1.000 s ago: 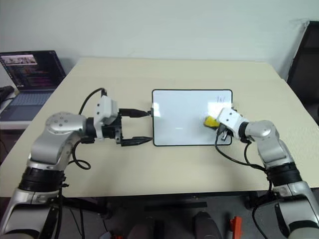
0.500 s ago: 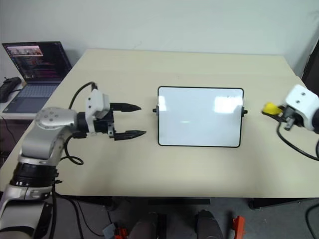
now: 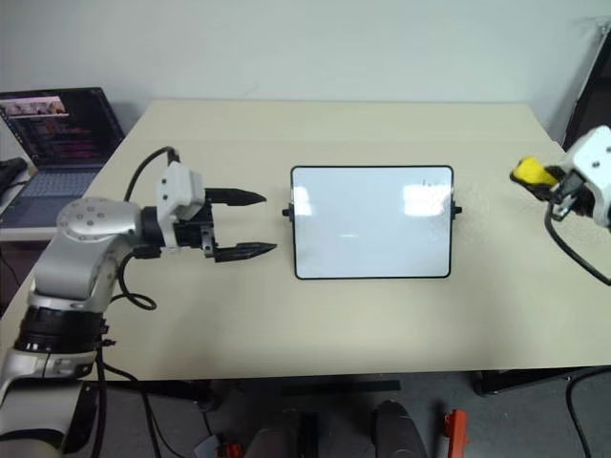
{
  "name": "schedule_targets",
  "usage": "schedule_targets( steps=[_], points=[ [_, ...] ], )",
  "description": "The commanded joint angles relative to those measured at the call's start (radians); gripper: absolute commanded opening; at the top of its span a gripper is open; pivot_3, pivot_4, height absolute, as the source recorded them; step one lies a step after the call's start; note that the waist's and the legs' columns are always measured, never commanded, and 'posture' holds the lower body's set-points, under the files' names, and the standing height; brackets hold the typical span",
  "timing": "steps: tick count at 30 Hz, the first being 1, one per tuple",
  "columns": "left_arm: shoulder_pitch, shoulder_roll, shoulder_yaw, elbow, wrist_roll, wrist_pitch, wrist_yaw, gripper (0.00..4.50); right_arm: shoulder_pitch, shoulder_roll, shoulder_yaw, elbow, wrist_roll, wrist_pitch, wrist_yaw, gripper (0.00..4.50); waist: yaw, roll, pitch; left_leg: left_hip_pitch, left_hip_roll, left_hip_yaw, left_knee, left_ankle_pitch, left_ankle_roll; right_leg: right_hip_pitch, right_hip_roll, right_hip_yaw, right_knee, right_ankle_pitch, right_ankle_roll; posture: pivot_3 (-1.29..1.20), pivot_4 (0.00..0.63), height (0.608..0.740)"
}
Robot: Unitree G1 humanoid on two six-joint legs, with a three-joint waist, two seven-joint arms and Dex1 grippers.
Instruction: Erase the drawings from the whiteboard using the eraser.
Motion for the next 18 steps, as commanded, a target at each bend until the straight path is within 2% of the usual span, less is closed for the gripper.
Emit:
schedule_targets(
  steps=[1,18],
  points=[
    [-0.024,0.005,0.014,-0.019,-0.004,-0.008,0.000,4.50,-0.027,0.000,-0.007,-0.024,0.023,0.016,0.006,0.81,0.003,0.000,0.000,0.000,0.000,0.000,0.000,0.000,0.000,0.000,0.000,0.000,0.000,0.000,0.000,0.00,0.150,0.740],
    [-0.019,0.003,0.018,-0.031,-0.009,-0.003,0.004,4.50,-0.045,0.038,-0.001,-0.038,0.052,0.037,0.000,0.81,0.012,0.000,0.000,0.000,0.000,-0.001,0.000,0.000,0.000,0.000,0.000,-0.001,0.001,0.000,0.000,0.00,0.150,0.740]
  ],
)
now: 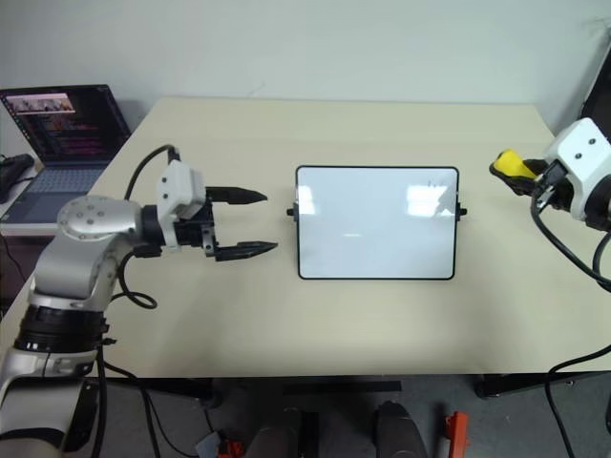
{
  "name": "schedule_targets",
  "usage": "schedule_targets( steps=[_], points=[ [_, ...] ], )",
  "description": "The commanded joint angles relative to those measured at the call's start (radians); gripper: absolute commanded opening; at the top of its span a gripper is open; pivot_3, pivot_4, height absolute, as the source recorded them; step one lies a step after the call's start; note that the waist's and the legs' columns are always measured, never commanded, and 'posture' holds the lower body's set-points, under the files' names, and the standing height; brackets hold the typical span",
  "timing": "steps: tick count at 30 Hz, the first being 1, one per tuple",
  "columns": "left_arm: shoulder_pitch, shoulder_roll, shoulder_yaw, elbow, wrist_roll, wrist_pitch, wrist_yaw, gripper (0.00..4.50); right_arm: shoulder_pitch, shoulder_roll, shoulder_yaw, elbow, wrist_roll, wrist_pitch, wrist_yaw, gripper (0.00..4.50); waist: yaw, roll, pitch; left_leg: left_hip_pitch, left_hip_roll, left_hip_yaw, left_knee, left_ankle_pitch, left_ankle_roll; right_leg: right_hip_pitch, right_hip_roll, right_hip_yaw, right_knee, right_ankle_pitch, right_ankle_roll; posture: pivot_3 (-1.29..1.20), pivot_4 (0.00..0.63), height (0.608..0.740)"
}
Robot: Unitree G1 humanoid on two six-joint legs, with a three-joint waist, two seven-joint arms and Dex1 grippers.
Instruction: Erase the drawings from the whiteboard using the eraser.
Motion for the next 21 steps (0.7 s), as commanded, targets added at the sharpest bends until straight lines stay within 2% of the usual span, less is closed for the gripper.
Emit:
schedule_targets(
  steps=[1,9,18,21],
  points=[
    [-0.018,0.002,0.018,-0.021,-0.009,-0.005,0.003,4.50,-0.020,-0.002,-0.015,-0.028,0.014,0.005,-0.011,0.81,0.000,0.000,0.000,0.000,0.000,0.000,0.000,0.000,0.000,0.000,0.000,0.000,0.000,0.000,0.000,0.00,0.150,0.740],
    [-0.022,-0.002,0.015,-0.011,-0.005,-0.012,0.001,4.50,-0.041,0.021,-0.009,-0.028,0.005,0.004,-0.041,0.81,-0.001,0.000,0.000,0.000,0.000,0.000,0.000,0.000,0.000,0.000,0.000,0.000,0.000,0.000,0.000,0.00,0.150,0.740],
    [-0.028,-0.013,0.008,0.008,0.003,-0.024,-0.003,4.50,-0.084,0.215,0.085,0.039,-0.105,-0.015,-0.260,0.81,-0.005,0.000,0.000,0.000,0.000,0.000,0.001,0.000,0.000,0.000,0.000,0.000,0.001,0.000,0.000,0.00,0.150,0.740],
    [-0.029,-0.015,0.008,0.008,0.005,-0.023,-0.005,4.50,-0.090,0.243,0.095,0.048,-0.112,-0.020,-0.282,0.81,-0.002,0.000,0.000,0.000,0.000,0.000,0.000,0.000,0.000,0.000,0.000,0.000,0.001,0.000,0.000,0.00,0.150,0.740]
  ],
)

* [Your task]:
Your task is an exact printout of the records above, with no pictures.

* [Written reply]:
1.000 s ago: 
0.500 s ago: 
now: 
{
  "name": "schedule_targets",
  "usage": "schedule_targets( steps=[_], points=[ [_, ...] ], )",
  "description": "The commanded joint angles relative to those measured at the call's start (radians); gripper: absolute commanded opening; at the top of its span a gripper is open; pivot_3, pivot_4, height absolute, as the source recorded them; step one lies a step after the call's start; note that the waist's and the legs' columns are always measured, never commanded, and 'posture' holds the lower body's set-points, under the files' names, and the standing height; brackets hold the typical span",
  "timing": "steps: tick count at 30 Hz, the first being 1, one per tuple",
  "columns": "left_arm: shoulder_pitch, shoulder_roll, shoulder_yaw, elbow, wrist_roll, wrist_pitch, wrist_yaw, gripper (0.00..4.50); right_arm: shoulder_pitch, shoulder_roll, shoulder_yaw, elbow, wrist_roll, wrist_pitch, wrist_yaw, gripper (0.00..4.50); waist: yaw, roll, pitch; left_leg: left_hip_pitch, left_hip_roll, left_hip_yaw, left_knee, left_ankle_pitch, left_ankle_roll; right_leg: right_hip_pitch, right_hip_roll, right_hip_yaw, right_knee, right_ankle_pitch, right_ankle_roll; posture: pivot_3 (-1.29..1.20), pivot_4 (0.00..0.63), height (0.608..0.740)"
}
Robot: Unitree G1 humanoid on two six-joint legs, with a three-joint waist, two seven-joint arms and Dex1 grippers.
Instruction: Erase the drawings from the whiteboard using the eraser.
Motion for the next 18 steps, as commanded, a target at each bend until the straight path is within 2% of the usual span, less is closed for the gripper.
Emit:
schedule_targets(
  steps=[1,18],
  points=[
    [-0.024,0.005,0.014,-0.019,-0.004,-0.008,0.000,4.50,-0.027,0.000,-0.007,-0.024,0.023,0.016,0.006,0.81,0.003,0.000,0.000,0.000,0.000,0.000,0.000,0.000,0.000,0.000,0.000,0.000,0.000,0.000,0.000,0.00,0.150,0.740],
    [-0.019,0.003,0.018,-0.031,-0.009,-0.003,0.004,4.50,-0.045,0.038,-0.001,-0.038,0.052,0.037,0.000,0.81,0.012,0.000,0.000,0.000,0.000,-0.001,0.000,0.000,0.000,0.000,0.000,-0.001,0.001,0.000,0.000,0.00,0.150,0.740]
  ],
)
now: 
{
  "name": "schedule_targets",
  "usage": "schedule_targets( steps=[_], points=[ [_, ...] ], )",
  "description": "The commanded joint angles relative to those measured at the call's start (radians); gripper: absolute commanded opening; at the top of its span a gripper is open; pivot_3, pivot_4, height absolute, as the source recorded them; step one lies a step after the call's start; note that the waist's and the legs' columns are always measured, never commanded, and 'posture' holds the lower body's set-points, under the files' names, and the standing height; brackets hold the typical span",
  "timing": "steps: tick count at 30 Hz, the first being 1, one per tuple",
  "columns": "left_arm: shoulder_pitch, shoulder_roll, shoulder_yaw, elbow, wrist_roll, wrist_pitch, wrist_yaw, gripper (0.00..4.50); right_arm: shoulder_pitch, shoulder_roll, shoulder_yaw, elbow, wrist_roll, wrist_pitch, wrist_yaw, gripper (0.00..4.50); waist: yaw, roll, pitch; left_leg: left_hip_pitch, left_hip_roll, left_hip_yaw, left_knee, left_ankle_pitch, left_ankle_roll; right_leg: right_hip_pitch, right_hip_roll, right_hip_yaw, right_knee, right_ankle_pitch, right_ankle_roll; posture: pivot_3 (-1.29..1.20), pivot_4 (0.00..0.63), height (0.608..0.740)"
}
Robot: Unitree G1 humanoid on two six-joint legs, with a three-joint waist, two seven-joint arms and Dex1 grippers.
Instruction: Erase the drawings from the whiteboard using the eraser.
Motion for the next 21 steps (0.7 s), as commanded, targets added at the sharpest bends until straight lines stay within 2% of the usual span, less is closed for the gripper.
Emit:
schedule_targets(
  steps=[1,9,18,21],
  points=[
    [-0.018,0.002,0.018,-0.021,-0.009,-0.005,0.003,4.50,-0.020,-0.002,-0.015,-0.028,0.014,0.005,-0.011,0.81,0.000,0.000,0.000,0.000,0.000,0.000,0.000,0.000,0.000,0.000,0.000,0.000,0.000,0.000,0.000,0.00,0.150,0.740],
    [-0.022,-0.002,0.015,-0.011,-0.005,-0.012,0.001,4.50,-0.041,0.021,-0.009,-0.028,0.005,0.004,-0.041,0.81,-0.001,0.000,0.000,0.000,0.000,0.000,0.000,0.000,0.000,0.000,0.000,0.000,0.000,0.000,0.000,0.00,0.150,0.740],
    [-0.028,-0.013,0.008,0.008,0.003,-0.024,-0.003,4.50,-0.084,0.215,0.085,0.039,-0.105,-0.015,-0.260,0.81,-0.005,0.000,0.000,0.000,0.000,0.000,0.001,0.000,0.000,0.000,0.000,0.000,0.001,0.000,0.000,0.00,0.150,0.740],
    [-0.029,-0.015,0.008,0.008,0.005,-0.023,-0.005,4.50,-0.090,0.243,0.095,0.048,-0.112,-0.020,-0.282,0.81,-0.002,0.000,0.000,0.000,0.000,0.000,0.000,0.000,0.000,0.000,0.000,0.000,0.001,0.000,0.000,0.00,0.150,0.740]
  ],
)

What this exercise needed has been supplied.